PROVIDED INFORMATION:
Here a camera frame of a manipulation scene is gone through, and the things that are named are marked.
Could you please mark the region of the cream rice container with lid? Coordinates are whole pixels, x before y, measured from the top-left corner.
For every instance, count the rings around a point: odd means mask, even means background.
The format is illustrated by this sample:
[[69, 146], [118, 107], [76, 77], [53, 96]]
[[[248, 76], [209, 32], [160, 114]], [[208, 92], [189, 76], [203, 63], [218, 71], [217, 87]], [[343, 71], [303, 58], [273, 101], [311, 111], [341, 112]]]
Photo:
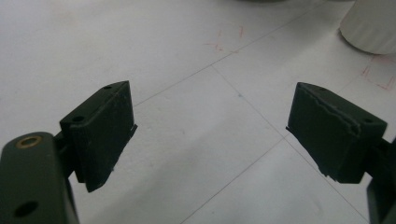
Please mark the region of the cream rice container with lid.
[[340, 33], [357, 49], [396, 53], [396, 0], [356, 0], [340, 23]]

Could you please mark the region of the white table sheet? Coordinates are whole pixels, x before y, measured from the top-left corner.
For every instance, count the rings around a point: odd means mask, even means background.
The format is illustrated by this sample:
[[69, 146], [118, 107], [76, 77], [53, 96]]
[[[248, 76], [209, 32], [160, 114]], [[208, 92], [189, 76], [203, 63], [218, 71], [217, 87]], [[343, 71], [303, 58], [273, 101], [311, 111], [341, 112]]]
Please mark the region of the white table sheet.
[[396, 137], [396, 53], [352, 48], [354, 0], [0, 0], [0, 149], [99, 88], [131, 84], [137, 130], [82, 224], [368, 224], [366, 187], [320, 173], [287, 122], [312, 83]]

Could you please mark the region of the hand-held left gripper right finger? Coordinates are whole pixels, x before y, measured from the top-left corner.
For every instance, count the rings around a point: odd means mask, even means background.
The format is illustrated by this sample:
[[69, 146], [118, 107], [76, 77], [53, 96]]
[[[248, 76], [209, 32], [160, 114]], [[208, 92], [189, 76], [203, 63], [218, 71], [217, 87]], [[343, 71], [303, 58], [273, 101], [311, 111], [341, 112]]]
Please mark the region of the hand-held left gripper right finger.
[[387, 123], [332, 91], [299, 82], [287, 130], [319, 170], [339, 183], [358, 184], [370, 149], [379, 145]]

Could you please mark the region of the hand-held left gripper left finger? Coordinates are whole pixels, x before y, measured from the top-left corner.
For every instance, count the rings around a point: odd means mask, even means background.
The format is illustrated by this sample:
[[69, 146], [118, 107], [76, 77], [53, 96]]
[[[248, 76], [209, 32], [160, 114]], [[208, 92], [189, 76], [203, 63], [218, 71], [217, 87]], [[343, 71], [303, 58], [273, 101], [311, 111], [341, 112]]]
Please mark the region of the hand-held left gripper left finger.
[[61, 119], [60, 126], [66, 144], [77, 155], [78, 181], [89, 192], [101, 188], [137, 129], [130, 83], [99, 89]]

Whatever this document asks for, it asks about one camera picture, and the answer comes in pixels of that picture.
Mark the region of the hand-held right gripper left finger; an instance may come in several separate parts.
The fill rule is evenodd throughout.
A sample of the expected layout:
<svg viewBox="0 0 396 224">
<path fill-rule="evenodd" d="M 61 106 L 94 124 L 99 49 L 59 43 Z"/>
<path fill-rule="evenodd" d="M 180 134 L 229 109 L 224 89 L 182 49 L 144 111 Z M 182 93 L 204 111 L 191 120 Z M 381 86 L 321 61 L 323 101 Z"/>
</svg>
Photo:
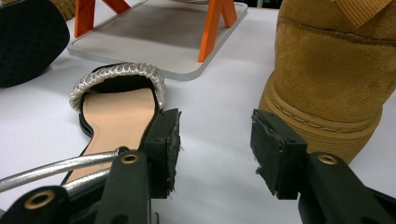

PROBLEM TO SOLVE: A line counts if it includes the string "pixels". State how many such lines the entries have, with no other text.

YOUR SOLUTION: 5